> _Action item_: Copy every line from the records below that carries the word "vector".

*** Block opens ***

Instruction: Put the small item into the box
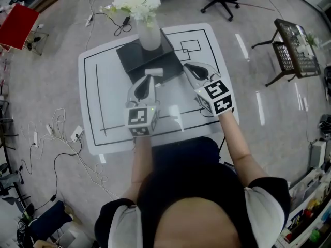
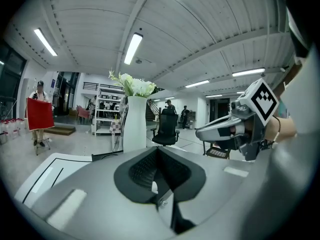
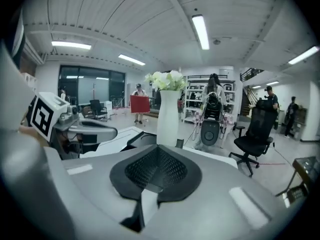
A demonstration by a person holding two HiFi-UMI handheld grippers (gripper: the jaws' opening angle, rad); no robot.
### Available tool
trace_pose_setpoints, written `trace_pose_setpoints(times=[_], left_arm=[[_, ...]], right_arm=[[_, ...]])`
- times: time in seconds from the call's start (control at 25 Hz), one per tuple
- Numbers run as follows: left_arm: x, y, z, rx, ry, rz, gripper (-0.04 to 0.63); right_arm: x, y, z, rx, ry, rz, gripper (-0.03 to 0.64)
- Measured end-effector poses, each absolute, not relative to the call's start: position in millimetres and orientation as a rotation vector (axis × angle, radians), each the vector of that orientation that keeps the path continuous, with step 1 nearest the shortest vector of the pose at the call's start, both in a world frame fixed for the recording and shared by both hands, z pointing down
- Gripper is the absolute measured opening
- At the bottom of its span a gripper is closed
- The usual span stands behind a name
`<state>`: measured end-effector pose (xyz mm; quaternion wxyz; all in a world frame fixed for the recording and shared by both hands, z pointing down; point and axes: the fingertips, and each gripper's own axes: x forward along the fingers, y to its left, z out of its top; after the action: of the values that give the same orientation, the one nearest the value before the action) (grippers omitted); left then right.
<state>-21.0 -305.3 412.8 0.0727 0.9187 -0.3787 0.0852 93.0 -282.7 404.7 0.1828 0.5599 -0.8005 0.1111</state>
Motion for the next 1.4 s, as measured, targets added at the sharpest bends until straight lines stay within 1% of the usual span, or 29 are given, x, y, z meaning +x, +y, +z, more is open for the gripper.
trace_pose_setpoints(times=[0.32,0.6,0.88,1.4], left_arm=[[-17.4,-297.2,412.3,2.771,-1.124,0.256,0.011],[-26.8,-299.4,412.4,2.758,-1.159,0.25,0.011],[-28.4,-295.5,416.0,2.747,-1.156,0.253,0.011],[-27.5,-287.7,419.4,2.754,-1.141,0.28,0.011]], right_arm=[[102.7,-264.7,389.7,1.921,-2.325,0.401,0.0],[116.6,-253.6,386.1,2.052,-2.307,0.377,0.0],[125.7,-248.4,397.4,2.043,-2.26,0.395,0.0],[112.7,-249.0,406.8,1.975,-2.285,0.426,0.0]])
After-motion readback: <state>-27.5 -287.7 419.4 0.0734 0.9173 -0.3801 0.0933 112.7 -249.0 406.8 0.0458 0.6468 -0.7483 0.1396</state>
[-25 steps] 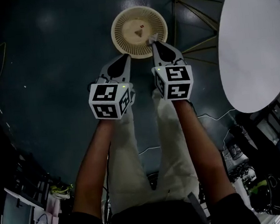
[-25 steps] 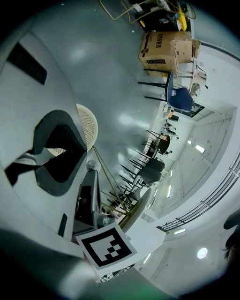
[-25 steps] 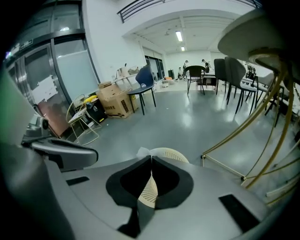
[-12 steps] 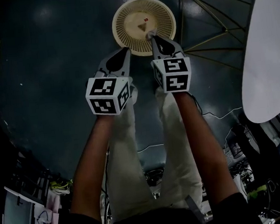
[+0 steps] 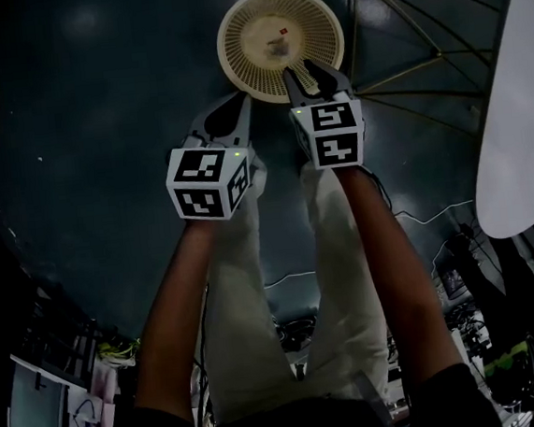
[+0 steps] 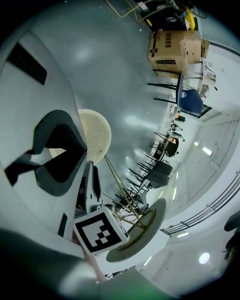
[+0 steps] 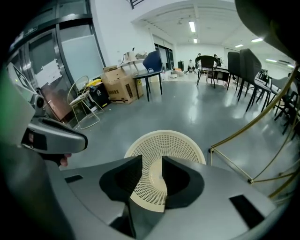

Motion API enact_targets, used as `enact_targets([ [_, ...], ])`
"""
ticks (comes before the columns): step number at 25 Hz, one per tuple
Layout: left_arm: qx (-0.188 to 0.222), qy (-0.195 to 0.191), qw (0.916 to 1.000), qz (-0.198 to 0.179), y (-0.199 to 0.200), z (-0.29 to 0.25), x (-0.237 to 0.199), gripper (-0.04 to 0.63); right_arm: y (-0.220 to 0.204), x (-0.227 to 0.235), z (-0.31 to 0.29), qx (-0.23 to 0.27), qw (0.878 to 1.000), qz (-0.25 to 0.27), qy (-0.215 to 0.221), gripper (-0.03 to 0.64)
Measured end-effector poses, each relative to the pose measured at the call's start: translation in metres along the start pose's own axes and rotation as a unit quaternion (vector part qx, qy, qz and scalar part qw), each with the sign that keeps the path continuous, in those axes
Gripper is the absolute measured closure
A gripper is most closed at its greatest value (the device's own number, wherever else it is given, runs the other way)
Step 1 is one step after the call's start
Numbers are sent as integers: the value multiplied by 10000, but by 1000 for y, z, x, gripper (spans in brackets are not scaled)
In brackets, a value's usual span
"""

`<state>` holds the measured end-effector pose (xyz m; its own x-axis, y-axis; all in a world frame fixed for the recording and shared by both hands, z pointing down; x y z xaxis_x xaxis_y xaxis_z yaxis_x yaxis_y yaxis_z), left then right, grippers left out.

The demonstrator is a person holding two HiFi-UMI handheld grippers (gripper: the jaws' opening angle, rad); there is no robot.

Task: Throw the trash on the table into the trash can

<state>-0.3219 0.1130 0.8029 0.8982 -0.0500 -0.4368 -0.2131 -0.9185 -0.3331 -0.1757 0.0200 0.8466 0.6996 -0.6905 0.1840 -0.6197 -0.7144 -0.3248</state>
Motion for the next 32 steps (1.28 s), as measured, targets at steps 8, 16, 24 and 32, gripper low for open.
enact_targets([
  [8, 135, 0, 9999, 29, 12, 22, -6, 588, 7, -8, 18, 98, 9999, 79, -101, 534],
  [16, 214, 76, 9997, -47, 19, 62, 18, 588, 14, -20, 76, 284, 9994, 128, -117, 585],
  [24, 373, 36, 9993, 53, 37, 98, 52, 588, 36, -33, 141, 649, 9977, 190, 79, 597],
  [32, 631, 168, 9977, -183, 78, 171, 107, 588, 55, -38, 245, 926, 9953, -205, 203, 597],
])
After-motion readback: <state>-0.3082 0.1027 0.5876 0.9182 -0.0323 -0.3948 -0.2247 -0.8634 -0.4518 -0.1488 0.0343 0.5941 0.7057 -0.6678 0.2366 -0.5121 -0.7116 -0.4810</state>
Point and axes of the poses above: the fingertips, and each gripper's own axes: z backward along the fingers, x to its right, y out of its top, the point moved 10 cm from there along z, backward along the fingers, and after that the axes turned 14 degrees about -x, right-handed, at the moved point
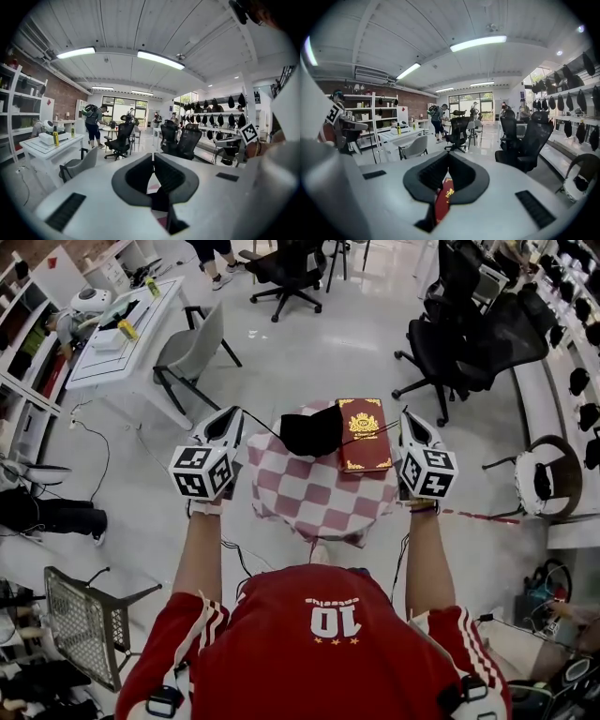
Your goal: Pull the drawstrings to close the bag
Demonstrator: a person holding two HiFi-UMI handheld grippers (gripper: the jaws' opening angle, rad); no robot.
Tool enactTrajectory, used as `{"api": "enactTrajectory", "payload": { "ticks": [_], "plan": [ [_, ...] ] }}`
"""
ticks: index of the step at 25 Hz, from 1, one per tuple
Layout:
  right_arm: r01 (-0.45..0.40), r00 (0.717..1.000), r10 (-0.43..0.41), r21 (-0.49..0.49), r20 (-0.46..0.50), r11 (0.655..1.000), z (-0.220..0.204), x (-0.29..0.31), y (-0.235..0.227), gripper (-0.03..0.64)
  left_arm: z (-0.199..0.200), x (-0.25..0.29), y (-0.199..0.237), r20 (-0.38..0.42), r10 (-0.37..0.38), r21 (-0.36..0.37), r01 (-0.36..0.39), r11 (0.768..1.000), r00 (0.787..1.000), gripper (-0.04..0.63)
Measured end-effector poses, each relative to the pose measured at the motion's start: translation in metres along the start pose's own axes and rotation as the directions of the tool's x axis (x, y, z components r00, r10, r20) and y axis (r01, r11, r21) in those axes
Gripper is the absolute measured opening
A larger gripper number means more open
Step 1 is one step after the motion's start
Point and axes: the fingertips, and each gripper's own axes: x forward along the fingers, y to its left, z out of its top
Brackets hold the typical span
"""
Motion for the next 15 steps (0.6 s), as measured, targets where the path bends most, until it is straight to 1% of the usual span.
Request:
{"api": "enactTrajectory", "payload": {
  "ticks": [4, 7, 10, 15],
  "plan": [
    [0.005, 0.999, -0.005, 0.008, -0.049, 1.0, -0.027, -0.015, 0.009, 0.018, -0.021, -0.005, -0.029, -0.048, -0.091, 0.007, 0.091, 0.996, 0.995, 0.02],
    [0.012, 0.997, -0.01, 0.019, -0.077, 1.0, -0.045, -0.028, 0.015, 0.018, -0.035, -0.008, -0.055, -0.081, -0.177, 0.019, 0.179, 0.984, 0.981, 0.02],
    [0.007, 0.994, -0.004, 0.02, -0.111, 1.0, -0.062, -0.041, 0.024, 0.017, -0.048, -0.013, -0.084, -0.11, -0.263, 0.025, 0.268, 0.963, 0.958, 0.02],
    [-0.02, 0.986, 0.022, 0.012, -0.165, 1.0, -0.088, -0.066, 0.037, 0.018, -0.069, -0.029, -0.131, -0.15, -0.398, 0.033, 0.406, 0.913, 0.905, 0.02]
  ]
}}
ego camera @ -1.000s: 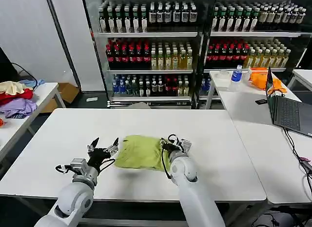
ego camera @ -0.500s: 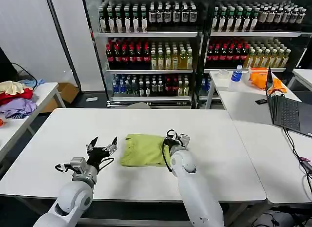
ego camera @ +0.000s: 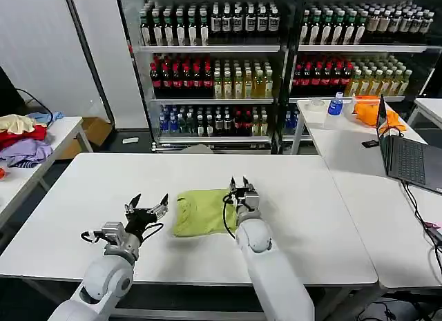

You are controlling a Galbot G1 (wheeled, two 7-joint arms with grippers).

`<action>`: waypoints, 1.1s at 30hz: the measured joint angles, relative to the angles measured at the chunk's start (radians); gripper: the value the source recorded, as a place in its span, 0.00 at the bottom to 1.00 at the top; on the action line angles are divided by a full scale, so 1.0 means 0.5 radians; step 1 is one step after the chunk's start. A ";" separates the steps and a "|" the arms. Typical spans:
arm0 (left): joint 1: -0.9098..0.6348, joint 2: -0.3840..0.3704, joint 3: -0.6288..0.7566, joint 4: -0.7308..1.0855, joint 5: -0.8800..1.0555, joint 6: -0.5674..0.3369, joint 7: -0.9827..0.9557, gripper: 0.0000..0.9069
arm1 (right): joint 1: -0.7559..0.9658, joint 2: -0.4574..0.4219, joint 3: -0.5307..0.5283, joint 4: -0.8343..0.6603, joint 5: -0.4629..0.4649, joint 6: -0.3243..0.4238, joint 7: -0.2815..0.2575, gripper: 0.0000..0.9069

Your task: Fold and organize the clothes.

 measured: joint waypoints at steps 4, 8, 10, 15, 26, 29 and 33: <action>0.000 0.005 0.008 -0.010 0.003 0.002 0.016 1.00 | -0.117 -0.087 0.006 0.116 -0.180 0.151 -0.008 1.00; 0.004 0.017 0.014 -0.016 0.020 -0.003 0.040 1.00 | -0.287 -0.171 0.031 0.297 -0.273 0.230 -0.014 1.00; 0.002 0.015 0.009 -0.023 0.030 0.002 0.050 1.00 | -0.390 -0.211 0.056 0.409 -0.298 0.241 -0.014 1.00; 0.004 0.026 -0.017 -0.053 0.071 0.008 0.083 1.00 | -0.627 -0.286 0.117 0.690 -0.318 0.232 -0.029 1.00; 0.068 0.087 -0.070 -0.135 0.157 -0.019 0.149 1.00 | -1.153 -0.400 0.296 1.250 -0.325 0.232 -0.082 1.00; 0.090 0.103 -0.089 -0.160 0.169 -0.024 0.165 1.00 | -1.273 -0.403 0.328 1.367 -0.324 0.236 -0.094 1.00; 0.128 0.127 -0.102 -0.191 0.191 -0.025 0.191 1.00 | -1.411 -0.398 0.366 1.493 -0.331 0.236 -0.093 1.00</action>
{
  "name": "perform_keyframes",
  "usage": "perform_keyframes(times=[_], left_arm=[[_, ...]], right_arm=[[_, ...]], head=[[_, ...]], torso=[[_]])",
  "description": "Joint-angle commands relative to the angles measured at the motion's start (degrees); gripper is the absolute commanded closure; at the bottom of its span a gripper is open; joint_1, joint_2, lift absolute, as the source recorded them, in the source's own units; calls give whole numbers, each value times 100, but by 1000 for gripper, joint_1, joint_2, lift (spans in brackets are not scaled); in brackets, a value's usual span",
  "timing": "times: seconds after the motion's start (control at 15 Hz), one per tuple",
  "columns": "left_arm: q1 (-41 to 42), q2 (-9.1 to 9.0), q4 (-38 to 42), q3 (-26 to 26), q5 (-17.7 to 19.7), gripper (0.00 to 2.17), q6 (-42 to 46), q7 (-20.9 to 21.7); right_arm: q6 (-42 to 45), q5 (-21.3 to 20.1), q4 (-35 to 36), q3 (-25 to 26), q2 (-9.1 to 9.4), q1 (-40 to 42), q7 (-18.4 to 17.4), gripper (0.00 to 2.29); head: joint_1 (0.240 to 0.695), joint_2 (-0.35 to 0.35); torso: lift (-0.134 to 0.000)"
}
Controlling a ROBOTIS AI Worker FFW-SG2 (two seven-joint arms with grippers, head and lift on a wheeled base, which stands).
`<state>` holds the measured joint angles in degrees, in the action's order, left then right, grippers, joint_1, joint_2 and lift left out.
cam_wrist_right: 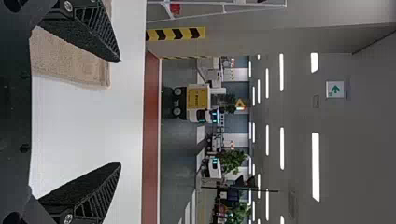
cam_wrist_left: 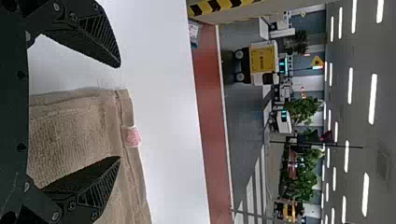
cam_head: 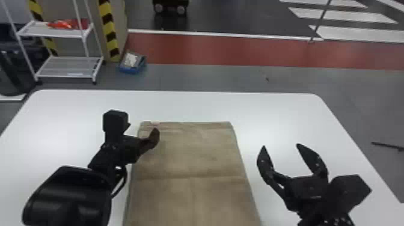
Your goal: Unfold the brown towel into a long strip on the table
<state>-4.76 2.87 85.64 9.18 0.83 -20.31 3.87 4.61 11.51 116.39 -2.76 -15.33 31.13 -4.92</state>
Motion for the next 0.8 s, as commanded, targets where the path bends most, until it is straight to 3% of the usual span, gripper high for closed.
perform_keyframes(times=[0.0,0.73], left_arm=[[-60,-14,-162,-83,22,211,-4,43],[-104,-14,-276,-13,-118,704,13,78]], right_arm=[[-18,0,-20,-32,-13,-36,0,76],[-18,18,-91,-102,-66,-107,0,76]], head=[[695,-109],[695,-94]], torso=[[-124],[-124]])
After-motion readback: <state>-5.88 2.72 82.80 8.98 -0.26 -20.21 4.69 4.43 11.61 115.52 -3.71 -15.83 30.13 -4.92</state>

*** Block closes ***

> _Output for this exercise_:
- Measured end-effector poses, each absolute, not relative to the call's start: position in millimetres and orientation as a rotation vector (axis × angle, radians), each the vector of that orientation that keeps the path continuous, with step 1 nearest the shortest vector of the pose at the call's start, both in a world frame fixed for the recording and shared by both hands, z pointing down
Measured end-effector poses, each relative to the pose measured at the call's start: translation in metres along the start pose's own axes and rotation as a unit quaternion (vector part qx, qy, qz and scalar part qw), each with the sign that keeps the path continuous, in those axes

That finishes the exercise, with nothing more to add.